The main anti-competitive practices are as follows:
•
Cartels/Collusion. These are illegal agreements between businesses in the same
market to ‘gang up’ on consumers, suppliers or competitors e.g. by putting prices up to
harm consumers, or down to harm competitors.
•
Keeping Competitors Out. This can be done by erecting artificial barriers to entry.
Another trick is to use ‘destroyer pricing’ and cut the price to make entering the market
unattractive, or too costly for a new entrant, and raising the price again when they have
‘won’. The existing firm needs to have lower costs (e.g. through economies of scale)
and/or larger financial reserves to keep this up.
•
Restrictive Practices. For example, pressuring suppliers not to supply to competitors.
Another one is to pressure retailers not to stock the products of competitors, or to stock
them disadvantageously. For example, the eye-level shelves in a supermarket generate
the best sales, so putting the brands of a competitor on the bottom shelves (also
associated with discount brands) damages the sales of the competitor.
2.6
Competition Legislation in the UK
The main anti-competitive legislation in the UK is as follows:
•
Monopolies & Restrictive Practices (inquiry & Control) Act 1948 & Monopolies &
Mergers Act 1965. These Acts set up the Competition Commission (as it is now called)

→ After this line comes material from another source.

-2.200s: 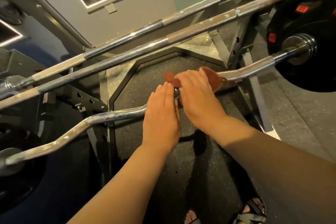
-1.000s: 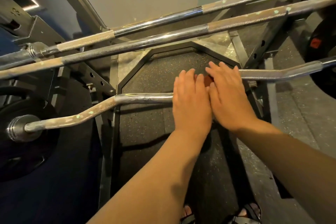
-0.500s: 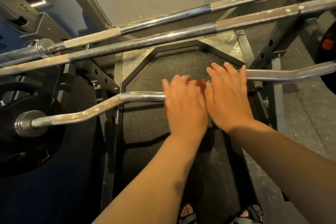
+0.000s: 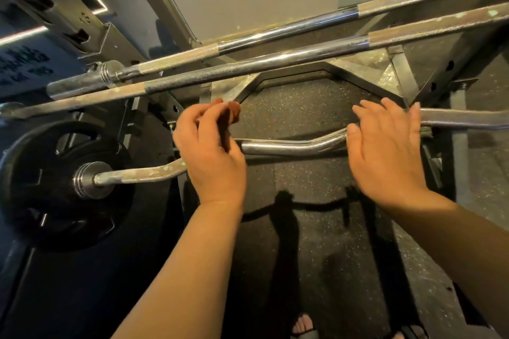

with the power to block business deals e.g. mergers that are ‘against the public interest’.
One issue is what this actually means, and long and expensive arguments are usually
involved with each side arguing that a proposed deal is or isn’t ‘against the public
interest’.
•
Restrictive Trade Practices Act 1956 (goods) & Restrictive Practices Act 1976
(services). A ‘court’ was set up to decide which restrictive practices were acceptable and
which not. Businesses were expected to go voluntarily to this ‘court’ for a decision.
•
Fair Trading Act 1973. This Act defined a monopoly at 25% of market share, and set up
various official bodies to oversee the arrangements for controlling this.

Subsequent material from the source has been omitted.